## Assignment
Only one stretch of the data below is wanted: the lines starting at the one with "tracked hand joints" and ending at the one with "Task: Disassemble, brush", both included, given again exactly.
*** Provided data Section Begins ***
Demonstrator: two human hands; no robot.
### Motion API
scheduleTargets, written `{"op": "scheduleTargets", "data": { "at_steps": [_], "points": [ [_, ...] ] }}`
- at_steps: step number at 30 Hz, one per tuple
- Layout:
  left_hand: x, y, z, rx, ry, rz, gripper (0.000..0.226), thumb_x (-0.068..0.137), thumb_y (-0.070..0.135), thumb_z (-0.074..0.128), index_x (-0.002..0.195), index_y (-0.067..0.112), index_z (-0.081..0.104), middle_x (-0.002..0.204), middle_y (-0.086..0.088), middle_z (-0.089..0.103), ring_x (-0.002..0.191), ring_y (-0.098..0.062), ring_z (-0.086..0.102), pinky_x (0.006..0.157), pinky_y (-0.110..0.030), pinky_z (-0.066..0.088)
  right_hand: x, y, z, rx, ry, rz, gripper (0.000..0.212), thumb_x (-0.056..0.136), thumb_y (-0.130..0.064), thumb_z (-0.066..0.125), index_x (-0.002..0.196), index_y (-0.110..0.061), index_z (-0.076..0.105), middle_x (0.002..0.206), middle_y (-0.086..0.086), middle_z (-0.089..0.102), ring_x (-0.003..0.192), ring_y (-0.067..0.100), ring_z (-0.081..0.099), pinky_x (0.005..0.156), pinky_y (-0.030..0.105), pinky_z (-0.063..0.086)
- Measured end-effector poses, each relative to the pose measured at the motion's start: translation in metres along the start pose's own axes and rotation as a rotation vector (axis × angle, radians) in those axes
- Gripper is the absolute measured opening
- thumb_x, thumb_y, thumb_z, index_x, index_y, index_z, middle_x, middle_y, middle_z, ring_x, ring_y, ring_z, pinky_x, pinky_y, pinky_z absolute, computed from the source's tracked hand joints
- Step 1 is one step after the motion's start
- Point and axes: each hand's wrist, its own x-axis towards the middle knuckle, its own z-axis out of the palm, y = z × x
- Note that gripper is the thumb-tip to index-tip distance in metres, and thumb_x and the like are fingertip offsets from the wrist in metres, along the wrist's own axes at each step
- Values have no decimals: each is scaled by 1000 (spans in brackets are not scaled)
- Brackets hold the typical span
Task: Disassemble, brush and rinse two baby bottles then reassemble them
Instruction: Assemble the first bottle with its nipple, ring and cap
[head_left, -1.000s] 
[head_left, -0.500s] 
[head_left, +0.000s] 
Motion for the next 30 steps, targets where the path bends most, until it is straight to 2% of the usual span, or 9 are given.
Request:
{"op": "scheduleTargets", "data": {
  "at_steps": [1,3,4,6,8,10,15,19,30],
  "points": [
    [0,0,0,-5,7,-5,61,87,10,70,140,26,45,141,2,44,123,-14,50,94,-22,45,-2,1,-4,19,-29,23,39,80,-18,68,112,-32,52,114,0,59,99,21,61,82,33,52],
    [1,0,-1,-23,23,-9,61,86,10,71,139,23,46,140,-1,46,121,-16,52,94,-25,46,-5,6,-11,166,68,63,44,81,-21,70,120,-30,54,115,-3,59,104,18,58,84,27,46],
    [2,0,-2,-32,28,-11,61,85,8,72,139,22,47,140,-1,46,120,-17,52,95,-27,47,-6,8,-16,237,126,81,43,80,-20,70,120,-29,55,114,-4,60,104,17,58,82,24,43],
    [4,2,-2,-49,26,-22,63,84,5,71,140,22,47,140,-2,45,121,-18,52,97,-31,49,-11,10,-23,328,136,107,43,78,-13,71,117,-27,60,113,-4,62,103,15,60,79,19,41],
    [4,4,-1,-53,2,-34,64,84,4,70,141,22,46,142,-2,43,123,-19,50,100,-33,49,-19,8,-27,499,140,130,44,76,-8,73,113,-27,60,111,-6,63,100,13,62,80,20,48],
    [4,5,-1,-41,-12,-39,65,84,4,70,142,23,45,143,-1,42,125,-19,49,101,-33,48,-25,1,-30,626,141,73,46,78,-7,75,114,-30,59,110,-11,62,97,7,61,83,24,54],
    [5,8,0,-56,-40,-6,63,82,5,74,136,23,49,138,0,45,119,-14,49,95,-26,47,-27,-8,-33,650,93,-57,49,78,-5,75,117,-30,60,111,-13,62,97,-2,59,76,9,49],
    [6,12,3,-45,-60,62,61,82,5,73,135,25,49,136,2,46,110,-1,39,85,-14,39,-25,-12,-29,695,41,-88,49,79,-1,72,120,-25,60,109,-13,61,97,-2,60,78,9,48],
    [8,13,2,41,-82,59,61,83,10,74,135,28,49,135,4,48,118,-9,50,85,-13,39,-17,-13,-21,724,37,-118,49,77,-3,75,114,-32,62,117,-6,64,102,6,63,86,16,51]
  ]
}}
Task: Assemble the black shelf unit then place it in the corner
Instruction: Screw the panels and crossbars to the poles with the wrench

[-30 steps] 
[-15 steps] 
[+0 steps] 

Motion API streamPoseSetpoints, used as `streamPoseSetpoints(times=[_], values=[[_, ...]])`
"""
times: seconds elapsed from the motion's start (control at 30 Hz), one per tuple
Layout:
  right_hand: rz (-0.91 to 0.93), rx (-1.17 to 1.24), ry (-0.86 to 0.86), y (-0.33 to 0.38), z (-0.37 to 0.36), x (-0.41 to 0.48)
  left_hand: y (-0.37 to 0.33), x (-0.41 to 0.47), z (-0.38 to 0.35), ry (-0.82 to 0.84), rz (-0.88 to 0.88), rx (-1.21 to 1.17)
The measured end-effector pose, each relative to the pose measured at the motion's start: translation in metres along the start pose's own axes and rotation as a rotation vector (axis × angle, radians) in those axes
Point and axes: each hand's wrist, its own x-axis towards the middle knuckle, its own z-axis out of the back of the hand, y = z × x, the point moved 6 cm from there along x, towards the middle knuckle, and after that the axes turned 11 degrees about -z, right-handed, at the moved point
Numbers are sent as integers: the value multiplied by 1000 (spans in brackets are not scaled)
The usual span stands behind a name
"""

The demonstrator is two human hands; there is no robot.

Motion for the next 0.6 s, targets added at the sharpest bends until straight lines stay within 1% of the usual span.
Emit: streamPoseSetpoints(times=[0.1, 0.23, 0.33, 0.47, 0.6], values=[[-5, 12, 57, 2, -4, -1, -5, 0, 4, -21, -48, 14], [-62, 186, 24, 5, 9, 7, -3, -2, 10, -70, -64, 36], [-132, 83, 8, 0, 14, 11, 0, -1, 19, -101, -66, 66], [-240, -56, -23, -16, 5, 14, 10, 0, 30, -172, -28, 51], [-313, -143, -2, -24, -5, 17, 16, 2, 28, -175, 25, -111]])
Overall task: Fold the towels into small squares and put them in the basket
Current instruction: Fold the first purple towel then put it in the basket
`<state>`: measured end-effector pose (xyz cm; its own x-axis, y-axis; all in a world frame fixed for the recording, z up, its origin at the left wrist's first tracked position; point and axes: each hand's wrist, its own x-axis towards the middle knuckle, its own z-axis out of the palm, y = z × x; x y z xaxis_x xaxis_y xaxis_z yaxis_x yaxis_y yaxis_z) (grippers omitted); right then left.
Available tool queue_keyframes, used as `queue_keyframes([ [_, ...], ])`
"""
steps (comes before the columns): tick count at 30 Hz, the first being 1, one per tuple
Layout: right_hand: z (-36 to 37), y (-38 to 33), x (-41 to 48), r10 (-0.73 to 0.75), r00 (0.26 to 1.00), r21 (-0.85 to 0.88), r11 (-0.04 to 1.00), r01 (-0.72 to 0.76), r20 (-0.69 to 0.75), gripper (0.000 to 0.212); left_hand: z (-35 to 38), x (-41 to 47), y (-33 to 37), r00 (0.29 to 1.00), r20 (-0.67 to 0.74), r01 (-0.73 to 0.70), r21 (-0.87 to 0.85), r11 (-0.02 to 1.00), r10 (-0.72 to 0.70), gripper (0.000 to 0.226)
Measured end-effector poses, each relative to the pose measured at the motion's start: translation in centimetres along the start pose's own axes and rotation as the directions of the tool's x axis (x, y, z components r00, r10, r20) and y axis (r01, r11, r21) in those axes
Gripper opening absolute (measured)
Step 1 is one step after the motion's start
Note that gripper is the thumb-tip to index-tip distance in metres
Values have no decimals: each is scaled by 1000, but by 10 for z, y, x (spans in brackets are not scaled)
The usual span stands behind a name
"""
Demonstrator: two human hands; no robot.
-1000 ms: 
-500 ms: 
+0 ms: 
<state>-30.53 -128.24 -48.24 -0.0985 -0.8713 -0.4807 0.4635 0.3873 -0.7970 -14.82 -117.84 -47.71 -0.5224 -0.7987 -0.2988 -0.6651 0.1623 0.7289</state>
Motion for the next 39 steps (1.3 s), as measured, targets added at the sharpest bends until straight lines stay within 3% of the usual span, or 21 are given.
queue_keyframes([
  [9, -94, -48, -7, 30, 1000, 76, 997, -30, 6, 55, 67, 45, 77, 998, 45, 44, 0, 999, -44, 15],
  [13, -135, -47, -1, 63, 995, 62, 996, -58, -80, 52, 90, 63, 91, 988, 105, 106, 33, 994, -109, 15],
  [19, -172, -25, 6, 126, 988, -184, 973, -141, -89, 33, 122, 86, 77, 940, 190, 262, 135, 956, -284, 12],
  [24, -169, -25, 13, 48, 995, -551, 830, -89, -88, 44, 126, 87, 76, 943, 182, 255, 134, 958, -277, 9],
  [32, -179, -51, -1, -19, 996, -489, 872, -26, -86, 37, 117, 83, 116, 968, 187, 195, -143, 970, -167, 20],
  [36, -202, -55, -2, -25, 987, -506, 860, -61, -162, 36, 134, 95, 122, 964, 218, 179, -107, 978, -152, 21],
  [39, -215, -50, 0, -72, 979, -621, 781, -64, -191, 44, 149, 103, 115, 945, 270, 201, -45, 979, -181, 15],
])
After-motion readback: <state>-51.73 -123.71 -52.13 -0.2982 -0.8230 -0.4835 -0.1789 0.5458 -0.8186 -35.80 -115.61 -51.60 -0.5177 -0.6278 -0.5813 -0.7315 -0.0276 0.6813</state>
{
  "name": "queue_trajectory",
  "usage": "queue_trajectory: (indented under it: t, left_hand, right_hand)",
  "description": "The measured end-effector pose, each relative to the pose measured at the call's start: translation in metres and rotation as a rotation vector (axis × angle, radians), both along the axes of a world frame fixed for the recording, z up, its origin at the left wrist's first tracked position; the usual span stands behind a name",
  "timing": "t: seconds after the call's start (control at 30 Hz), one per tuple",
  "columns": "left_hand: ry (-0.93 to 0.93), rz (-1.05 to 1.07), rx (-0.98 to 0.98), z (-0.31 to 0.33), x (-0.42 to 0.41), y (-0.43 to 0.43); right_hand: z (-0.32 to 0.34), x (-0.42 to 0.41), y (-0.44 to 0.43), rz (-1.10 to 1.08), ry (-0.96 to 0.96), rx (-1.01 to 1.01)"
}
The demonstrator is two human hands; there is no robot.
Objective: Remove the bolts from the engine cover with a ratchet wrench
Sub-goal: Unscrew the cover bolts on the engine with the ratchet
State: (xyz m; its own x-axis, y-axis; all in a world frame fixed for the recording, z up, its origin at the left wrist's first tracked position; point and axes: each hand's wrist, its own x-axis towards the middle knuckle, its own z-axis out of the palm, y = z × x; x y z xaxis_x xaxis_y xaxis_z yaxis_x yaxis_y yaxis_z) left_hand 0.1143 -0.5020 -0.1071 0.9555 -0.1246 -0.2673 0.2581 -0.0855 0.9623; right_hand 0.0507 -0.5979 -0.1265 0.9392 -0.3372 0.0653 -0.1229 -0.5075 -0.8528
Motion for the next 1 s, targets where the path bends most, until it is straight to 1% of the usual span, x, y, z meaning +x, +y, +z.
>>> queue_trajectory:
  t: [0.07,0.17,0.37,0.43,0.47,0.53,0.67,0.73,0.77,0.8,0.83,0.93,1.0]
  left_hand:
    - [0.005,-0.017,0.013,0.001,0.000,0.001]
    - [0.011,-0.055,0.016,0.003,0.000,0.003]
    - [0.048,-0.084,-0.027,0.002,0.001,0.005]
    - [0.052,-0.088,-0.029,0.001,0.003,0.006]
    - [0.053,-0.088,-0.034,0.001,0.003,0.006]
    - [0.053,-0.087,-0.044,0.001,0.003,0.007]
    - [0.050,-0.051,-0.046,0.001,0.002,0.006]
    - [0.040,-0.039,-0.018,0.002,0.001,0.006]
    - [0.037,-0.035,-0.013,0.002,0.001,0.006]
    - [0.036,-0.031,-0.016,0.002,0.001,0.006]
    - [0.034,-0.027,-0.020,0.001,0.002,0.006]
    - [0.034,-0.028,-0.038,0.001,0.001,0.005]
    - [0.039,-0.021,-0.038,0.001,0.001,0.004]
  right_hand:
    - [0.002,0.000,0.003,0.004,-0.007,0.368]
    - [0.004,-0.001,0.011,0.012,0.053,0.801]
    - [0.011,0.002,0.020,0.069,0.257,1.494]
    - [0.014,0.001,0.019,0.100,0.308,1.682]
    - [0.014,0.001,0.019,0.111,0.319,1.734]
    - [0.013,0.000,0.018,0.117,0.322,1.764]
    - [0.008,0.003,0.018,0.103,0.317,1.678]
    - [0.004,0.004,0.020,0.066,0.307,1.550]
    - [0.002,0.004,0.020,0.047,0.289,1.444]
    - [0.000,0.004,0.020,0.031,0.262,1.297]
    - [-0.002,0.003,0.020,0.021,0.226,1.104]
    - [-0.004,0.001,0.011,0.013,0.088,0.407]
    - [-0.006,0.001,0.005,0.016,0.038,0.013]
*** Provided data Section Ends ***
## Result of the exercise
- thumb_x, thumb_y, thumb_z, index_x, index_y, index_z, middle_x, middle_y, middle_z, ring_x, ring_y, ring_z, pinky_x, pinky_y, pinky_z absolute, computed from the source's tracked hand joints
- Step 1 is one step after the motion's start
- Point and axes: each hand's wrist, its own x-axis towards the middle knuckle, its own z-axis out of the palm, y = z × x
- Note that gripper is the thumb-tip to index-tip distance in metres, and thumb_x and the like are fingertip offsets from the wrist in metres, along the wrist's own axes at each step
- Values have no decimals: each is scaled by 1000 (spans in brackets are not scaled)
- Brackets hold the typical span
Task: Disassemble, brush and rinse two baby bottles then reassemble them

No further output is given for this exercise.